The news broke the other day that, despite calls from the public, Health Canada will not be revising the nutrition facts panel to include added sugars. According to our current health minister, one of the most “significant” changes will be the inclusion of a percent daily value for sugar.

Despite the lack of evidence for a specific recommendation for sugar intake (either added or naturally occurring) the percent daily value will be based on a total of 100 grams of sugar (approximately 25 teaspoons). This kind of blows my mind. I think that it’s absurd to make numerical recommendations for nutrients to people when we don’t know how much people can (or should) safely consume. Everyone’s all up in arms about sugar being toxic and the root of obesity which, if you read this blog regularly, you know I think is melodramatic at best, misguided fear mongering at worst. So, how exactly are we making recommendations for total sugar intake when we don’t know what that should look like?

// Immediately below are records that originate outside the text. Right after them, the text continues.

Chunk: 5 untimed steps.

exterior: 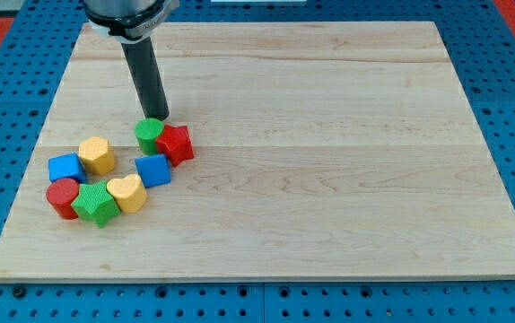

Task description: Separate red blocks from group of blocks

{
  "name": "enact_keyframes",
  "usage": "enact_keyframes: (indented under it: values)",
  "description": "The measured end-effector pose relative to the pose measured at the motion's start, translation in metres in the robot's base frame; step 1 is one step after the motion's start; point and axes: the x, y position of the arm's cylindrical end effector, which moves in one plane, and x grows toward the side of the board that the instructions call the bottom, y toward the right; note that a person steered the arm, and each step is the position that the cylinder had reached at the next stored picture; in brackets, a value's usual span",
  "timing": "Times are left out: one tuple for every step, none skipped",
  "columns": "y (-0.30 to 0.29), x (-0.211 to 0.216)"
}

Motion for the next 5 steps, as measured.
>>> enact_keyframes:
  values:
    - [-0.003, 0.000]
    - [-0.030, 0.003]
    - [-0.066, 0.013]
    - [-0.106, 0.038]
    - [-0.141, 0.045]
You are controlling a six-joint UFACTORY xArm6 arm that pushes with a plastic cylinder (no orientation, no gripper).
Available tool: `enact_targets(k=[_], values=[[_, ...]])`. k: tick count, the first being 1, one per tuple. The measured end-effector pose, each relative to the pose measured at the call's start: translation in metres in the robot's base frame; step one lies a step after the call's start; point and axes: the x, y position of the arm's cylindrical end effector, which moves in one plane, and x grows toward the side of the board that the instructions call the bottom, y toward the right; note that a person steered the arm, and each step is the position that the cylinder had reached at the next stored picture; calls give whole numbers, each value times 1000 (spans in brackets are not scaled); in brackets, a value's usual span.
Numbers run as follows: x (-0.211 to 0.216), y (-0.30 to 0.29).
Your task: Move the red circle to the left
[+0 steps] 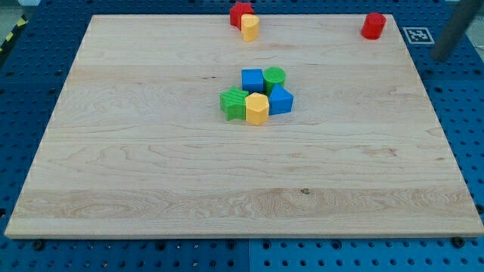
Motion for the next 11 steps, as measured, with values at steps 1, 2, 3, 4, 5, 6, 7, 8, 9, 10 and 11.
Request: enact_targets(k=[1, 2, 3, 4, 5, 6, 7, 8, 9, 10, 11], values=[[-3, -2], [-3, -2], [-1, -15], [-15, -17], [-69, -18], [-78, -21], [-68, -21], [-60, -46], [-60, -88], [-60, -130], [-60, -150]])
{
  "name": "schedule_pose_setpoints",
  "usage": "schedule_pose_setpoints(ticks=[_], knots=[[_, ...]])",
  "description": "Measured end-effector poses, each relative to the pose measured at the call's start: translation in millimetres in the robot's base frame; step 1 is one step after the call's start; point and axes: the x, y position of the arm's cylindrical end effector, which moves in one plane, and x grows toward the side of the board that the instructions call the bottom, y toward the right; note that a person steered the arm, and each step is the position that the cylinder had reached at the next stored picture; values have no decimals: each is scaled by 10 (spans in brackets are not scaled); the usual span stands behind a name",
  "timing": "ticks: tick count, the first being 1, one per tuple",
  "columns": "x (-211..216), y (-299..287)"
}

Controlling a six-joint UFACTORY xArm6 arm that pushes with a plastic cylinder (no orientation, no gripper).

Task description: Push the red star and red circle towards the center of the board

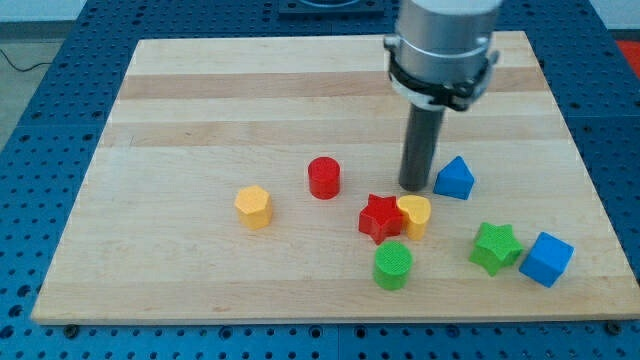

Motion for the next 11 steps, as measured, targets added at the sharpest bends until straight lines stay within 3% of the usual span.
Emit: schedule_pose_setpoints(ticks=[2, 4, 6, 9, 10, 11], knots=[[494, 214], [516, -803], [617, -1138], [-414, -1405], [-472, -1386], [-475, -983]])
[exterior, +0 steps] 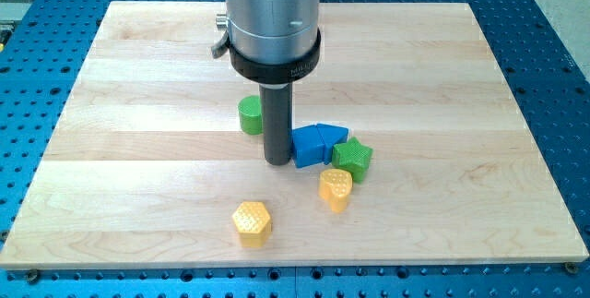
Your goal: Move the green star towards the green circle
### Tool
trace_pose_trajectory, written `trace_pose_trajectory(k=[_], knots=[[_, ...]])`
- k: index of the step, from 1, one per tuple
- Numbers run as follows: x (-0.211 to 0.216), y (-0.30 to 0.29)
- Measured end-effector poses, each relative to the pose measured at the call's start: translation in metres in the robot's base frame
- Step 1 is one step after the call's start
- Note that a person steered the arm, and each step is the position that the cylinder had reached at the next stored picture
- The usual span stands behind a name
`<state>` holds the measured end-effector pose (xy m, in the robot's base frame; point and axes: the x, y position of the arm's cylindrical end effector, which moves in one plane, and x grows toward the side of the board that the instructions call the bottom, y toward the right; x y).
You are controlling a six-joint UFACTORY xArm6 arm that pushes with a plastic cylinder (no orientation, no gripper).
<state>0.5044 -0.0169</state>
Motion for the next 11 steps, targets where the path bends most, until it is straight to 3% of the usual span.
trace_pose_trajectory(k=[1, 2, 3, 4, 6, 9, 10, 11], knots=[[0.036, 0.013], [0.035, 0.068], [0.017, 0.115], [-0.031, 0.138], [-0.061, 0.204], [-0.080, 0.124], [-0.079, 0.131], [-0.051, 0.164]])
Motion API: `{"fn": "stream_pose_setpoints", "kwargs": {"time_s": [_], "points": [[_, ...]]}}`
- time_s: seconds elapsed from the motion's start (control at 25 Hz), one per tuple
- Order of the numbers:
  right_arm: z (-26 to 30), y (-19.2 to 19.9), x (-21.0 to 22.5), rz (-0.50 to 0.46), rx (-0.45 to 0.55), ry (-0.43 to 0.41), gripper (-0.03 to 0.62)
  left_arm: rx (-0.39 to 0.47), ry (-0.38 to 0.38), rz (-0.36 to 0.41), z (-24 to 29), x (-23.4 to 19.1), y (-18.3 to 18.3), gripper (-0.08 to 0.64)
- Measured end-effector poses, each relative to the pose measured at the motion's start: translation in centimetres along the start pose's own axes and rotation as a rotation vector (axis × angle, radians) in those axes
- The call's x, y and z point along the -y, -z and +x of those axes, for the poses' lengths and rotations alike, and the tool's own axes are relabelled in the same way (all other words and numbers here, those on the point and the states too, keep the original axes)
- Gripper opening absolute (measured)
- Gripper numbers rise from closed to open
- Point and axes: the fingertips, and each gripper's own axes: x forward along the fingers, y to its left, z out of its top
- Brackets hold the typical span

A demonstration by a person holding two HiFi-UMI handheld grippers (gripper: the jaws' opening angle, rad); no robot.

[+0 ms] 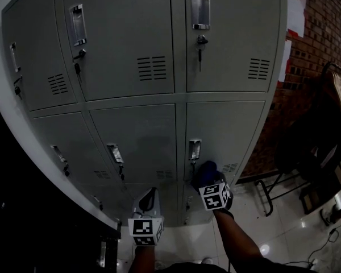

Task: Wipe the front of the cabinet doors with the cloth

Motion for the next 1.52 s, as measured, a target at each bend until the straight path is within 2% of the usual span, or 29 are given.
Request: {"fn": "stream_pose_setpoints", "kwargs": {"time_s": [0.4,0.6,0.8,0.92,1.2,1.52], "points": [[0.5,-2.5,-4.2,-0.028,0.023,-0.050,0.075,0.017,-0.001,-0.018,-0.4,-1.8,0.1,0.017],[0.2,-2.3,-4.2,-0.023,0.027,-0.053,0.075,0.020,-0.005,-0.015,-0.4,-2.2,-0.2,0.017],[-2.4,-1.4,-3.5,0.034,0.041,-0.044,0.075,0.025,0.021,-0.006,0.3,-1.2,-0.4,0.017],[-4.9,-1.8,-2.9,0.040,0.079,-0.040,0.075,0.024,0.042,-0.002,0.7,-0.3,-0.6,0.017],[-10.4,-5.7,-2.4,0.059,0.239,-0.053,0.075,0.023,0.074,-0.003,1.5,1.3,-0.6,0.017],[-12.1,-7.9,-1.3,0.086,0.296,-0.051,0.075,0.046,0.094,0.003,1.7,2.6,-1.6,0.017]]}}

Another dietitian on twitter pointed out to me that the percent daily value is not a recommended amount to consume. Rather, it’s a tool to help people make healthy choices. A percent daily value of less than 5% is “a little”, while more than 15% is “a lot”. Yes, that’s how we’ve tried to frame the confusing percent daily value in recent years but I wonder, is that really how most people use it? And, considering that technically percent daily value is based on the recommended nutrient consumption for an “average” 2, 000 calorie diet, wouldn’t that mean that the arbitrary 100 grams of sugar be either a quantity to aim for or at least a maximum to stay under? Personally, I’d prefer to see the percent daily value removed from the nutrition facts panel rather than the addition of a %DV for total sugar.

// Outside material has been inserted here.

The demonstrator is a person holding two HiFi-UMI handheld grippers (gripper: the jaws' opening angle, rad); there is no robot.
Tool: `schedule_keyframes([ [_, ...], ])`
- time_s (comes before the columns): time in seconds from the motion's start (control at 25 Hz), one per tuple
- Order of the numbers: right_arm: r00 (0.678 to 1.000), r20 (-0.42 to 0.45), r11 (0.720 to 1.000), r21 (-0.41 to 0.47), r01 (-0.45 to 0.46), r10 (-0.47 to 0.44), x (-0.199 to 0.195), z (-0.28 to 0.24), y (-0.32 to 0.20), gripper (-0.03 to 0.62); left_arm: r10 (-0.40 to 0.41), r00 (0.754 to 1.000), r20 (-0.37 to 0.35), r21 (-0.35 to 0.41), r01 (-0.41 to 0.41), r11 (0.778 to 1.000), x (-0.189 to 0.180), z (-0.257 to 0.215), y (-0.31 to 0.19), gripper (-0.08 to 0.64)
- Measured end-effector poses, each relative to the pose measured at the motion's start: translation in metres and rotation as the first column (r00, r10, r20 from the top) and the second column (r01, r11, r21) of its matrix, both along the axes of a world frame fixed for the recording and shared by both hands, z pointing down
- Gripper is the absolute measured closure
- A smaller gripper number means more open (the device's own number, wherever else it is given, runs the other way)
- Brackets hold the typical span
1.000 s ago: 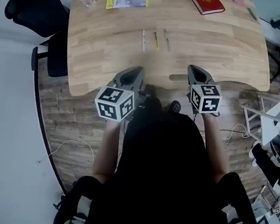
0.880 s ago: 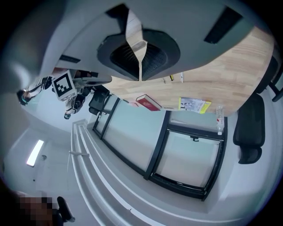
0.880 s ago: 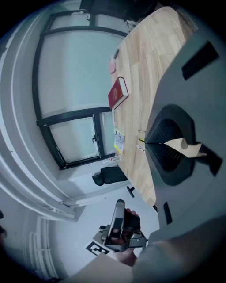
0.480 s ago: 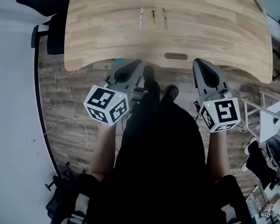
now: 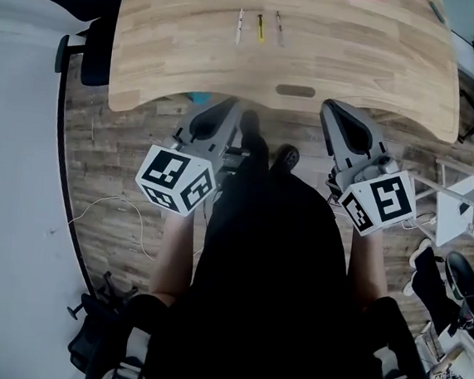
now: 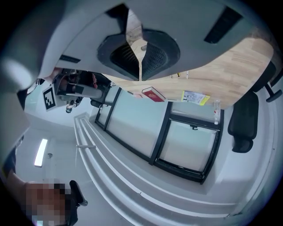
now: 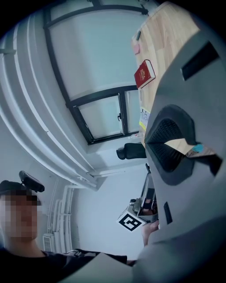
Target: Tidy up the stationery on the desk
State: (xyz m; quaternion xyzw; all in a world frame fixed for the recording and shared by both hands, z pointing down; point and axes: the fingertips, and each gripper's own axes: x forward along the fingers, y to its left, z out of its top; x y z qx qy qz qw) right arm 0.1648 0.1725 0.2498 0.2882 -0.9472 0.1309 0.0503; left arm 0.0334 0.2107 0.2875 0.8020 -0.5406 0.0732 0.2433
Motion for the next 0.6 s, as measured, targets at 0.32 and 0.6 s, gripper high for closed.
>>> schedule_keyframes([
  [0.32,0.999,-0.015,0.999,0.023,0.048,-0.048,-0.0019,-0.0044,0.0067,0.572,0.005,1.000,0.005,-0.007,-0.005,1.000,-0.0005,-0.0024,-0.0015,0.515],
  [0.6,0.999,-0.018,0.999,0.005,0.043,-0.043,-0.0013,-0.0065,0.0025,0.572,0.016,1.000,0.012,0.008,-0.016,1.000,0.0012,-0.0095,-0.0017,0.515],
])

Of course, beyond the addition of fairly useless information, Health Canada won’t be adding the more useful information that we were all screaming for. Nope, if you want to know if your food has added sugar in it then you’ll have to check the ingredient list (often preferable to the nutrition facts panel anyway but much more time consuming). Look for all of the usual suspects (e.g. anything ending in “ose”, sugar (duh), molasses, honey, syrup, fruit juice or puree, etc). Ideally, you want most of the sugar you consume to be naturally occurring so your food might not have an ingredient list (like an apple) or it might contain sugar but not have any sugars in the ingredients (like plain yoghurt). Limiting the number of pre-made foods you consume may mean that you spend more time in the kitchen but it will save you time reading labels in the grocery store and likely give you more healthy years to enjoy your life.